Griffin has been in and out of meltdown mode since he got home from school so I am going to have to finish up and publish this post as is, otherwise heaven knows when I will get around to finishing it up. I haven't been very consistent lately as far as finding the time to write in the blog.

Sunday, March 06, 2011

Sometimes the Autism Disappears: watch video

I made a video of Griffin playing and interacting with his neighbor Sharon, you can't even tell that he has autism in this video. Please take a moment and watch it.
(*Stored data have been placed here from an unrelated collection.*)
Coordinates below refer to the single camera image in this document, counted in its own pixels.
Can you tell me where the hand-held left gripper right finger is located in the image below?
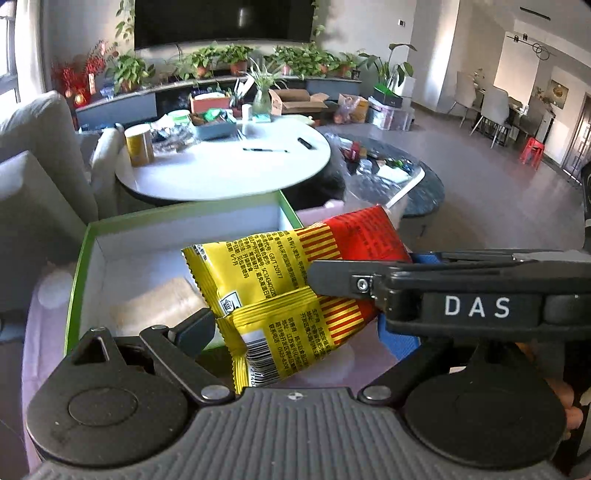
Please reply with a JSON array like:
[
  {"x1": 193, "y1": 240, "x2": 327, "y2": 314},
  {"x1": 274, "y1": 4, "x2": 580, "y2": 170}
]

This is a great post about getting a break from autism: http://trydefyinggravity.wordpress.com/2011/03/06/take-it-easy/ as I am sure that we all can relate to needing to have just one day to get away from it all.

Saturday, March 05, 2011

Griffin's EEG

Griffin had his EEG last week (Friday) and it went fairly well he sat still for the better part of 6 hours watching only one DVD and as seen here playing on the cell phone on the Internet most the time. Beth Ann was the technician and she was a doll who made things so much easier for both of us. She had brought snacks and games for Griffin and she had the best personality ever! Griffin only got upset once about halfway through and made all the electrodes come off and Beth Ann had to put all them back on all over again which was a pain in the butt because Griffin said that it hurt when she had to scrub his skin to clean off the past with a Q-tip. We got out of there after 7 hours and had to go straight to speech where his therapist said that he was especially calm that day more so than usual. I guess that not having to hold it all together for school all day helped him to not be so stressed out afterwards like he usually is for speech.
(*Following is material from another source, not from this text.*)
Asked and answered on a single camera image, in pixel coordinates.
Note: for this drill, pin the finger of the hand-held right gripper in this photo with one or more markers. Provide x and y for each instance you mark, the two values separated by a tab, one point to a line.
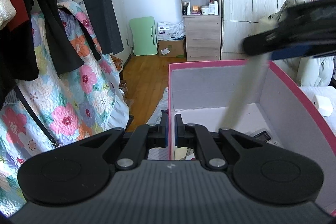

I haven't been reading the blogs that I usually follow (and I apologize because I miss reading about my friends) because I just get so distracted and don't seem to have enough time in the day. I just started Strattera for my ADHD and I sure hope that it helps because I have a hell of a time getting organized and getting things done because I can't seem to finish anything. I start several tasks and go back and forth but completing them is so difficult. Maybe it is hard to imagine if you don't have it but believe me, it is a struggle! Just sitting still long enough to compose a post is a task in and of itself. I do well cleaning because I get to move around constantly even though I get distracted when I move into another room to drop something off and proceed to start something else and end up not getting back to the original task until much later. I better finish up this post before I get up to get something to drink otherwise I will forget it and it will end up being another week before I get back to it.